Records excerpted from a collection

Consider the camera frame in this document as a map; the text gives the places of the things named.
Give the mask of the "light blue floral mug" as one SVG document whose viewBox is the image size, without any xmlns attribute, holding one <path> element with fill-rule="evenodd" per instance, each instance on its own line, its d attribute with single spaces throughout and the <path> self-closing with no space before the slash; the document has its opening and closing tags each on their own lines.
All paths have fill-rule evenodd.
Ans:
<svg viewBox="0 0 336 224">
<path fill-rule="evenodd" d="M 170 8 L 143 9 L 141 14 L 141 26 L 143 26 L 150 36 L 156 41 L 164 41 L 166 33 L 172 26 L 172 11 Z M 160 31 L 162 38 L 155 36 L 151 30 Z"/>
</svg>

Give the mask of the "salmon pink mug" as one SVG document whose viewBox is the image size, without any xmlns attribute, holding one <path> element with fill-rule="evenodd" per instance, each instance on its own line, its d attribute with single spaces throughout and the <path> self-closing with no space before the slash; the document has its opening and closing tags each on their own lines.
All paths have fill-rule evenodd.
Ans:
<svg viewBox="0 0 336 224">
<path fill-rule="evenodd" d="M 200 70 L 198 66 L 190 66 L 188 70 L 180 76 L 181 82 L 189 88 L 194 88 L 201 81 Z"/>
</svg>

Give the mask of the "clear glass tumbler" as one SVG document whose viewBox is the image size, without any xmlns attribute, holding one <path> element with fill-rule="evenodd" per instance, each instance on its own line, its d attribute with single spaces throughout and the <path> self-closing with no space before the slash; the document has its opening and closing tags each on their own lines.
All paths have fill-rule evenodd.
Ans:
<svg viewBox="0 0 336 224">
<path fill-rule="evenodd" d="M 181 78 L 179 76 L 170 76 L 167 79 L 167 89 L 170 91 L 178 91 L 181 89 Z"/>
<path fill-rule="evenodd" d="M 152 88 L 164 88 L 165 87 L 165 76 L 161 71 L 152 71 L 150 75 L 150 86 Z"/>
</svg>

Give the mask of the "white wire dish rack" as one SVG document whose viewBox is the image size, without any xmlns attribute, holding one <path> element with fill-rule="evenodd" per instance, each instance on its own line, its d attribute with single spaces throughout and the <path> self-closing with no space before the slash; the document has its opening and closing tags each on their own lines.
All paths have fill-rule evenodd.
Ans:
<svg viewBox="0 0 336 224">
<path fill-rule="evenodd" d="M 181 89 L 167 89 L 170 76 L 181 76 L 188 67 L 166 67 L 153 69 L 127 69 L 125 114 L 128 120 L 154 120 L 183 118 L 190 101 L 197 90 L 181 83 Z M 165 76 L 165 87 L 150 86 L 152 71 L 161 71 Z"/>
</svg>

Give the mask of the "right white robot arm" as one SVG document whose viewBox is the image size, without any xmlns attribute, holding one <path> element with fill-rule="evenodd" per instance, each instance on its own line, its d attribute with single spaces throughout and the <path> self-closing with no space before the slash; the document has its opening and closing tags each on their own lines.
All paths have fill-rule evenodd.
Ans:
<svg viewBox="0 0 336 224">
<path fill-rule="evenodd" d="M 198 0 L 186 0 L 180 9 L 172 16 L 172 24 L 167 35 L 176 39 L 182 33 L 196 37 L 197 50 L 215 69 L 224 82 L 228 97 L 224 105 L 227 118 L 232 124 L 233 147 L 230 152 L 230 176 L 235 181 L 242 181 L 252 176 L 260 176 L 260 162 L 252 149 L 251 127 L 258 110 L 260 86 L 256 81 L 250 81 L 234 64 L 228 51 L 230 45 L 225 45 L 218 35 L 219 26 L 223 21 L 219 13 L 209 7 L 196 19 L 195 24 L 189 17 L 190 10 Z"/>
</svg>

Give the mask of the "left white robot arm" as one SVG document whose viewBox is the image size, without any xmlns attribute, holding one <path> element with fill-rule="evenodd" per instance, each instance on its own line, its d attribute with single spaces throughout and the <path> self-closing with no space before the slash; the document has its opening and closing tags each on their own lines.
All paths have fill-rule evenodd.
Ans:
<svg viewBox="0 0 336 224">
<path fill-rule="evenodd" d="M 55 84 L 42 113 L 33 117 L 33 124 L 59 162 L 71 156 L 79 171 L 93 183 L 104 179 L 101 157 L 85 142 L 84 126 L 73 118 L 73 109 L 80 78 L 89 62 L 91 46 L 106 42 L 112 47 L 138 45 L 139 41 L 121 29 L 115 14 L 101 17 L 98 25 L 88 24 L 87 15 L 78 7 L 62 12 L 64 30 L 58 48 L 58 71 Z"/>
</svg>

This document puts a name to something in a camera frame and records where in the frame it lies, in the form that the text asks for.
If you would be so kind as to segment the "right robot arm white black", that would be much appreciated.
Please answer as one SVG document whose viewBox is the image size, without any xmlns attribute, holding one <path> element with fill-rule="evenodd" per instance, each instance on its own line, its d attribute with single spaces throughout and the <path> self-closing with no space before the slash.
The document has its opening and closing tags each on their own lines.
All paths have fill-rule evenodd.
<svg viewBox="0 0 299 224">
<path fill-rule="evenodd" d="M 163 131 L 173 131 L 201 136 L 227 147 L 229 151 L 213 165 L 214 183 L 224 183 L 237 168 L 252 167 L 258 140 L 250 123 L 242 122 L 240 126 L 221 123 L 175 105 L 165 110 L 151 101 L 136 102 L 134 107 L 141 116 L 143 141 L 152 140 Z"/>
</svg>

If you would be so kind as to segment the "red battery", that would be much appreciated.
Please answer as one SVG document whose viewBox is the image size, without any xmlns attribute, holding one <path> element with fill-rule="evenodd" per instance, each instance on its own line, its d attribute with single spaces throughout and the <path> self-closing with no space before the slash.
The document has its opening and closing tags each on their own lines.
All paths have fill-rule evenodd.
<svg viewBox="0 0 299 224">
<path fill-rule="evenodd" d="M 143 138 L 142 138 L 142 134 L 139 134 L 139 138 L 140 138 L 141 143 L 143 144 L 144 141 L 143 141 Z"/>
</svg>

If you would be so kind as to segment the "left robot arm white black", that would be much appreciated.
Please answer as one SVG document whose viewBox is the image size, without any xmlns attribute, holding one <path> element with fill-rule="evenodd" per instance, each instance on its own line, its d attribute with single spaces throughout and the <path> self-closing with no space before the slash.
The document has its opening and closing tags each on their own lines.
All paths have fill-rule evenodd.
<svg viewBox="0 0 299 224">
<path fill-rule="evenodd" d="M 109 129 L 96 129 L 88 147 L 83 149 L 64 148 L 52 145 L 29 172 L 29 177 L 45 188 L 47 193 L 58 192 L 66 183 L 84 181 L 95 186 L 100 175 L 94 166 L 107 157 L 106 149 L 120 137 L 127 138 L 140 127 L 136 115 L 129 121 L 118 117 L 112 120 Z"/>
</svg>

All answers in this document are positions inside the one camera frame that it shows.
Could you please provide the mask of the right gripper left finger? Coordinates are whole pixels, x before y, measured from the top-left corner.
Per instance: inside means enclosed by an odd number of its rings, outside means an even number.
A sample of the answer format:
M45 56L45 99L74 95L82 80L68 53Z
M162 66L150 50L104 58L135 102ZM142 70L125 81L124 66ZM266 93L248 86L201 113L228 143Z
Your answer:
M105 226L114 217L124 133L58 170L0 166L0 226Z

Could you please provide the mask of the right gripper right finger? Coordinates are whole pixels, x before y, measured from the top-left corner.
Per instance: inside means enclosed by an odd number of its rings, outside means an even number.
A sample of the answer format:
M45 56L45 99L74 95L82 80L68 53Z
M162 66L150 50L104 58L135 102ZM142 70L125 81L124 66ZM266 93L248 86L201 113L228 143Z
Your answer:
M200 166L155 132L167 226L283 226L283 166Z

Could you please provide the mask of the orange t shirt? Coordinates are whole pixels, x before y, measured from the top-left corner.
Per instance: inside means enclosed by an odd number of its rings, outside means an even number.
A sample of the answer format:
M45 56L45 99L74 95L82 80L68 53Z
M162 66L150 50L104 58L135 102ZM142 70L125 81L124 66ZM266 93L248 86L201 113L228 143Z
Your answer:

*What is being asked:* Set aside each line above that includes the string "gripper" and report it.

*Exercise response:*
Could you please provide the mask of the right gripper left finger? Coordinates are whole pixels, x before y, measured from the top-left corner.
Could you please provide the mask of the right gripper right finger? Coordinates are whole pixels, x before y, measured from the top-left corner.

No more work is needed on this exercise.